## YOUR OBJECTIVE
Although the data below holds other lines too, output only those from the line with "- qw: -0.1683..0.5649" up to and including the line with "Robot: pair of", exactly as they appear.

## DATASET EXCERPT

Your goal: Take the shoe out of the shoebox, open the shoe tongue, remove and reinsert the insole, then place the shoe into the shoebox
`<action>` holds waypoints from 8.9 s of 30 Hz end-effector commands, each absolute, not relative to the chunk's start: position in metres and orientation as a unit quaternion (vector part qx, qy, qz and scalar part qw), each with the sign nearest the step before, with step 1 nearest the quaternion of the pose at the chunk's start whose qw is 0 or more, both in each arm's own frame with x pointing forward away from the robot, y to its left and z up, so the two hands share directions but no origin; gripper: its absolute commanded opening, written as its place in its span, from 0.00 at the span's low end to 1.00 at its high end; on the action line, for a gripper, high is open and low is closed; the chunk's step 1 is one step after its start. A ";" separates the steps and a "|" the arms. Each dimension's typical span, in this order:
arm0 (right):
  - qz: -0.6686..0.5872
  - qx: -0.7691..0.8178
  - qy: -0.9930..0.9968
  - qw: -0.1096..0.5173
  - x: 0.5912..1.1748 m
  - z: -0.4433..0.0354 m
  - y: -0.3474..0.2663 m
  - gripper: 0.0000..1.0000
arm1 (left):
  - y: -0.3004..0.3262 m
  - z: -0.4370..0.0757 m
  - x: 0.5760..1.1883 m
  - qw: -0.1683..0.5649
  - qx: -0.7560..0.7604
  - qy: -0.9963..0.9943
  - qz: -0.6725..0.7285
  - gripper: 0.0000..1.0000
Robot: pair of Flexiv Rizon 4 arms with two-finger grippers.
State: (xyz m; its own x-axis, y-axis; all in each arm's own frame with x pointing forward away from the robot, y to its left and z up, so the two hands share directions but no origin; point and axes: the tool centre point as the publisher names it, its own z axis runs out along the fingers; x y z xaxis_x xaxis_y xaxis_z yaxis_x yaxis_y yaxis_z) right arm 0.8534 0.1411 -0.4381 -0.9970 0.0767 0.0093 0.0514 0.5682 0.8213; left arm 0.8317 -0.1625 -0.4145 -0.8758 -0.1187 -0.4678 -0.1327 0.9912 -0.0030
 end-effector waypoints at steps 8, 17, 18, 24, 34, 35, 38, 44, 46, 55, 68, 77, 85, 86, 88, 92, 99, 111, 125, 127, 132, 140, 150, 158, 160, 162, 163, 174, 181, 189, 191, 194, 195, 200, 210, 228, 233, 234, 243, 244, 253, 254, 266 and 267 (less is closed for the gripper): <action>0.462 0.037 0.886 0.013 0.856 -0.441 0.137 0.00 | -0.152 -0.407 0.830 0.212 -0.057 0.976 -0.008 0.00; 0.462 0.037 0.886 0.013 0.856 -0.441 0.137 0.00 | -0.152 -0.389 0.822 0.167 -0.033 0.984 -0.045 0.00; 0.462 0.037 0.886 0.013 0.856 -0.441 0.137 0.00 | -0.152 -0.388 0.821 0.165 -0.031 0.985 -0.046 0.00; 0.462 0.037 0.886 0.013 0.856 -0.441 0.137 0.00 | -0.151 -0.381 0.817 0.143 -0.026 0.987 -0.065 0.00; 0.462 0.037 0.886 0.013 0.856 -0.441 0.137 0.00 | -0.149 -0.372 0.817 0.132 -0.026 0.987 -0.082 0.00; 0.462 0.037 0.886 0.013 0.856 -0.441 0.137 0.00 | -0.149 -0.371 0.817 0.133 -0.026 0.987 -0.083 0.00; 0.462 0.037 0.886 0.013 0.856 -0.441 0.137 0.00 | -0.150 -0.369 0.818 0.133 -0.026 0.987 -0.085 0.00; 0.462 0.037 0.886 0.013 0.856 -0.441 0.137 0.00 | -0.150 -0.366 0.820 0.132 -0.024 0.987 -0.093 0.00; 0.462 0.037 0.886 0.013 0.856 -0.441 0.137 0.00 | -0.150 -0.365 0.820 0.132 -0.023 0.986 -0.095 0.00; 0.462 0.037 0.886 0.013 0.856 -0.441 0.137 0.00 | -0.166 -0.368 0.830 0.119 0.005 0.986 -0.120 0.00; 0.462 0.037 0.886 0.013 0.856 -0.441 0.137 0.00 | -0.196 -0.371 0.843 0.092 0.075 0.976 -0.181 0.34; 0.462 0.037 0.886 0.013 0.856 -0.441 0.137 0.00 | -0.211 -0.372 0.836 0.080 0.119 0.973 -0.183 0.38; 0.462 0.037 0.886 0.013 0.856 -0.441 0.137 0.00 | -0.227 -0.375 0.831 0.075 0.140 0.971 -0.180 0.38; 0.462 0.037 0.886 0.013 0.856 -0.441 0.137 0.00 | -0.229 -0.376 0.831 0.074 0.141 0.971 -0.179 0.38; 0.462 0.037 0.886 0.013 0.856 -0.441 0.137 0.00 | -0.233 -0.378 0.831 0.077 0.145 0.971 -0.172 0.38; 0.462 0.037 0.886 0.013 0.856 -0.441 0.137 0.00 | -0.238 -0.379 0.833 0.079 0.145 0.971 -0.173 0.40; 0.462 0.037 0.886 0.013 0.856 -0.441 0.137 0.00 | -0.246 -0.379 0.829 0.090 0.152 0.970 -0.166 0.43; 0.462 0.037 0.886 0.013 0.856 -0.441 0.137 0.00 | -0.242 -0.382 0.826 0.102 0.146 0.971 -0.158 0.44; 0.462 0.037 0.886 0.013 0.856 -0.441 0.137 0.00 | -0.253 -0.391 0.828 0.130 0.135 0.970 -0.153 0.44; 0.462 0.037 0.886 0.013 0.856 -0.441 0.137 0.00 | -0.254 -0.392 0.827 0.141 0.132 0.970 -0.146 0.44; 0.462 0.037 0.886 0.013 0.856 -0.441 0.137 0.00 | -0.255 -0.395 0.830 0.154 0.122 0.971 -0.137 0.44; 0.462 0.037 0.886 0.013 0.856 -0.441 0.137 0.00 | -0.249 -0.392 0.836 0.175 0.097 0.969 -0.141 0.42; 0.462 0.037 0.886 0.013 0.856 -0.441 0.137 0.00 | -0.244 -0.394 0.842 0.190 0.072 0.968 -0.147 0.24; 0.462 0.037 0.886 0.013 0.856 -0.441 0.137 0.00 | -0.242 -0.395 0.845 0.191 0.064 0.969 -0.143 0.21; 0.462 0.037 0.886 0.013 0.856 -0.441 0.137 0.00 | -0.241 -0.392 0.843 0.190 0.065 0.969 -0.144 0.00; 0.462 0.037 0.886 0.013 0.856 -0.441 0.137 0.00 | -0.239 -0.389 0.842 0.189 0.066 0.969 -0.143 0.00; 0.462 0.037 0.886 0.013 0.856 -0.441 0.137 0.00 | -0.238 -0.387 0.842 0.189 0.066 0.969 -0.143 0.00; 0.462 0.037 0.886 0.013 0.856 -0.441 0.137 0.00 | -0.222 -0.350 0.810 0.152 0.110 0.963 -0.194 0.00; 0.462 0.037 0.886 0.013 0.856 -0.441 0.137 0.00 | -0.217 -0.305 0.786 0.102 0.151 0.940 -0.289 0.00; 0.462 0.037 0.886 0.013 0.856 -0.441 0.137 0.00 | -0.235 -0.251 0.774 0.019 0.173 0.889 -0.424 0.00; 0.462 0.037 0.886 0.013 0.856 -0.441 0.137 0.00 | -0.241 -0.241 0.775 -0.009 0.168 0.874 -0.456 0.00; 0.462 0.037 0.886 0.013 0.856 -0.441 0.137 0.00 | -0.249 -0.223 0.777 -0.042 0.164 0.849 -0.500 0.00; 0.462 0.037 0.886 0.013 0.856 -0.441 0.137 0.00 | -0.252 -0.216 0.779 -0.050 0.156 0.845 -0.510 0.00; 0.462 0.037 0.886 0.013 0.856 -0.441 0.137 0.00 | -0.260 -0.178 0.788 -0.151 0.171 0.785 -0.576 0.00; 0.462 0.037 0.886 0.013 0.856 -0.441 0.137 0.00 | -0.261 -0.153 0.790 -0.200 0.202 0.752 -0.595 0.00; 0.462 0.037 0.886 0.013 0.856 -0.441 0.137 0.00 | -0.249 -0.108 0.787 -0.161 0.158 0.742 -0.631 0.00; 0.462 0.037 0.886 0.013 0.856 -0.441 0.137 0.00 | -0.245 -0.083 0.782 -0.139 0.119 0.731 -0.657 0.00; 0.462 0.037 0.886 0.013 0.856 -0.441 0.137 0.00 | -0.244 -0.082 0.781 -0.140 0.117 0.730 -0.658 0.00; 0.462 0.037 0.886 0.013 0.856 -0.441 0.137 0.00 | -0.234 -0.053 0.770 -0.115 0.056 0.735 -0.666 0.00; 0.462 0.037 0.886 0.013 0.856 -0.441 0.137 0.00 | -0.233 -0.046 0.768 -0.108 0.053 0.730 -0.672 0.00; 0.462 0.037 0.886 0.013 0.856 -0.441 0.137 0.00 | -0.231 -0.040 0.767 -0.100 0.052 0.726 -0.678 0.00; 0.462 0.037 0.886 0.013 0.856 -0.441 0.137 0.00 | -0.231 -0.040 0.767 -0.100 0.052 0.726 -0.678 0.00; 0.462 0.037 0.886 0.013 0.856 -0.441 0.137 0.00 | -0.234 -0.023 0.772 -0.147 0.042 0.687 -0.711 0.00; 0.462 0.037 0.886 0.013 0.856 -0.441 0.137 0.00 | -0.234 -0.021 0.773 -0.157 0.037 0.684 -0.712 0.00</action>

## RESULT OF THE TASK
  - qw: -0.1683..0.5649
  - qx: -0.7560..0.7604
  - qy: -0.9963..0.9943
  - qz: -0.6725..0.7285
  - gripper: 0.0000..1.0000
Robot: pair of Flexiv Rizon 4 arms with two-finger grippers.

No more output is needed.